In case you are not familiar, affirmative action in higher education aims to provide more access to historically marginalized and underrepresented students by giving preferences in the admissions process based on ethnic or cultural backgrounds. Due to Asian-Americans’ minority status and high performance, critics often use this group as an example for why race should not be a factor in college admissions. Harvard even admitted in its internal review that Asian-Americans would make up 43% of each class if admissions were based entirely on academics, significantly reducing college access to other ethnic groups.

On the other hand,  Asian discrimination in the college admissions process is not a new story, particularly at prestigious, selective institutions. A Princeton study in 2004 stated that Asians needed to score 450 more points than African-American students and 140 more points than white students in order to be considered. Asian-Americans are often advised to not disclose their cultural and racial identities in the hopes being perceived as “less Asian.” With that being said, when looking at the student body demographics, Asian-Americans still take a larger portion of the population compared to African-American and Hispanic students, and white students are still the majority.

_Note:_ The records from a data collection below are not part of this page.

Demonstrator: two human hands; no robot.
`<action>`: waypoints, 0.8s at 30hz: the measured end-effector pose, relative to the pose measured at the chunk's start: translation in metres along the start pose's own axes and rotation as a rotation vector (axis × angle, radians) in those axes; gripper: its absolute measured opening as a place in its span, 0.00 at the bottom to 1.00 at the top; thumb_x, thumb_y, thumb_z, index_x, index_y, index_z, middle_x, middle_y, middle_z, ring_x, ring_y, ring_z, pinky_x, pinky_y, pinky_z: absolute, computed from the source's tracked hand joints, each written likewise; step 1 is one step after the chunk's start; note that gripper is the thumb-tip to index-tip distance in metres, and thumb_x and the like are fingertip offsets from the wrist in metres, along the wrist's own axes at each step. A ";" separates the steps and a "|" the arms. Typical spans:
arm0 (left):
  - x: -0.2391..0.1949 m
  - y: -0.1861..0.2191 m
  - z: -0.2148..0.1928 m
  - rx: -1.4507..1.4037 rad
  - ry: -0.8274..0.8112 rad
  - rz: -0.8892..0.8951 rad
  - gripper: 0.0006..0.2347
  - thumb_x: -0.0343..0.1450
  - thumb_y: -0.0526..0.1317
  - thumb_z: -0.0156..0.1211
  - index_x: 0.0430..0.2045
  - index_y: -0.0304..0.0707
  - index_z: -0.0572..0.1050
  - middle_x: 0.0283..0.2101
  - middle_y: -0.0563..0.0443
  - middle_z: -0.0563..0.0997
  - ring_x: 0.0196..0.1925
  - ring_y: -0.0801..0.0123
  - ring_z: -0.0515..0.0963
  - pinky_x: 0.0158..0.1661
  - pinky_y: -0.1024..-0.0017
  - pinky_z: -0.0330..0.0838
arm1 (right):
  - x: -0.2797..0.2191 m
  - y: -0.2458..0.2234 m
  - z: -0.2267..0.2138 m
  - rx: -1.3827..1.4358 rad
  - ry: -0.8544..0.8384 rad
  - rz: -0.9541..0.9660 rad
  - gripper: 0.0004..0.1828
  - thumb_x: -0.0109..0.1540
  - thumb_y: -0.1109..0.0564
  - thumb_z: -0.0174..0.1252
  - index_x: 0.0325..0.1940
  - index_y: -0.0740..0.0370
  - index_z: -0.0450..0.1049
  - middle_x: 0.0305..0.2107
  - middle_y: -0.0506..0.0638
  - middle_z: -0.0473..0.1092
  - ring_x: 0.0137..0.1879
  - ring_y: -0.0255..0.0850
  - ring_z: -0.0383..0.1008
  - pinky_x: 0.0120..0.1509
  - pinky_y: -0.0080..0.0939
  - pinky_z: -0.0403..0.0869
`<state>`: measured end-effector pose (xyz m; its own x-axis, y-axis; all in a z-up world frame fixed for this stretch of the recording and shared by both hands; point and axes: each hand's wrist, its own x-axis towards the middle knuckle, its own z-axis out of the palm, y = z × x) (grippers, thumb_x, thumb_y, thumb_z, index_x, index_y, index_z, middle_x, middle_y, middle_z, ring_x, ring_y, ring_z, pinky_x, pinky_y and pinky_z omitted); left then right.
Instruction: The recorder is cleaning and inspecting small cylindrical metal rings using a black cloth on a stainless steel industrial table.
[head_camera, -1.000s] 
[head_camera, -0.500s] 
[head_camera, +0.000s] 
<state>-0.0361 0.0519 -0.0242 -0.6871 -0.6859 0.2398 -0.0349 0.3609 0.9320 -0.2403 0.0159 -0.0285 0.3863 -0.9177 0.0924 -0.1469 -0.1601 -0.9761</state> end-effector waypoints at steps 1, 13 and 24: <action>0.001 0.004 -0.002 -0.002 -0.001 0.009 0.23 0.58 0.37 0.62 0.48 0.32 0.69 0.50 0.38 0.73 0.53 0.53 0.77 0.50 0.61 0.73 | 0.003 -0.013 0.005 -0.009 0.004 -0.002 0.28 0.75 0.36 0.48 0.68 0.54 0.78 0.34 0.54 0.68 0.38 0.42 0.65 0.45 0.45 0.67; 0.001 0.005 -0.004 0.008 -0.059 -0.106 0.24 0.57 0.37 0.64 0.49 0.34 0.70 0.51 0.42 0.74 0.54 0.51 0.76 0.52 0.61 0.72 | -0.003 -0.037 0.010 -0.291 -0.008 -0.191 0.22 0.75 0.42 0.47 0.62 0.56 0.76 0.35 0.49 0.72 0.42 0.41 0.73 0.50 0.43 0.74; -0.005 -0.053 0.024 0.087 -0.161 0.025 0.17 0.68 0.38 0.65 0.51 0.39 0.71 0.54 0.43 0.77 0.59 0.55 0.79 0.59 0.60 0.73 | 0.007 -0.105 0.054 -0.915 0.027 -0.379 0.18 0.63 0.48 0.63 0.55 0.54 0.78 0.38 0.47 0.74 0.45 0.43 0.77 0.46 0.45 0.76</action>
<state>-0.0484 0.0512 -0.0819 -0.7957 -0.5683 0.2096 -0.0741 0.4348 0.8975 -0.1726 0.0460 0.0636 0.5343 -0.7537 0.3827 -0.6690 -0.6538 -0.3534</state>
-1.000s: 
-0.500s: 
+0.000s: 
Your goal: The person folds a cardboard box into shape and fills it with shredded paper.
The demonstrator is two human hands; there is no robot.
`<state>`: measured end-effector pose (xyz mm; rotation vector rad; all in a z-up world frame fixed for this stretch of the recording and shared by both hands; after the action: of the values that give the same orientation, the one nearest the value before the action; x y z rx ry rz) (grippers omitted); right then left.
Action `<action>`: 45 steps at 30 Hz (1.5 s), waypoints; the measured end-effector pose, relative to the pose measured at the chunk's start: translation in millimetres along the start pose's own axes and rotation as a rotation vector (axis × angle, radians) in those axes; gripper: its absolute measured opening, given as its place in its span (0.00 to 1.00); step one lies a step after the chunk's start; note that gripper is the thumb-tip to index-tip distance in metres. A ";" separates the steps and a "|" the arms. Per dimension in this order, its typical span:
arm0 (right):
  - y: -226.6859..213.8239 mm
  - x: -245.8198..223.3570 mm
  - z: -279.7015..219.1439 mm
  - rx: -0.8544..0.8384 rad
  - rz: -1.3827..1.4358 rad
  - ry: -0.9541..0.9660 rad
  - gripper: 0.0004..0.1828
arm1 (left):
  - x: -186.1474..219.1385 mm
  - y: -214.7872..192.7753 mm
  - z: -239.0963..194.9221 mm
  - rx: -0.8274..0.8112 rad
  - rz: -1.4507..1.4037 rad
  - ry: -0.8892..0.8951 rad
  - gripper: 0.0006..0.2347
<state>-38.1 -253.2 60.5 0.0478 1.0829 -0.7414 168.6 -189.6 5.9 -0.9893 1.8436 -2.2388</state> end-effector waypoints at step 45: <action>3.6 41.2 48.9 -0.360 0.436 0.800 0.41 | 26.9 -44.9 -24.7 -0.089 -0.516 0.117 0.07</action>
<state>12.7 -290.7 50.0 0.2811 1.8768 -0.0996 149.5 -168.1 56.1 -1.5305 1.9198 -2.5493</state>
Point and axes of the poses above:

During the trial on November 2, the SFFA focused on the personal ratings of Asian-Americans compared to other ethnic groups along with the use of race in admissions, while Harvard claimed that SFFA who wanted to “turn back the clock” to eliminate all race consideration in admissions. This claim came from the fact that while the SFFA is mostly composed of Asian-Americans, it was formed by the Jewish conservative strategist, Edward Plum. On Harvard’s side, despite receiving support from higher education leaders and its community, it still lost a large part of the public trust. They have also changed their admissions practices to not consider race in personal ratings since the lawsuit began, which may be perceived as a symbolically agreeing that the school has been discriminating against Asians before.

The final question is, what happens now? Nobody knows for sure but the lawsuit is still dragged on until February 2019 with a new hearing and filings. Regardless which stance you take, it is important to acknowledge the need for compromise and mutual understanding!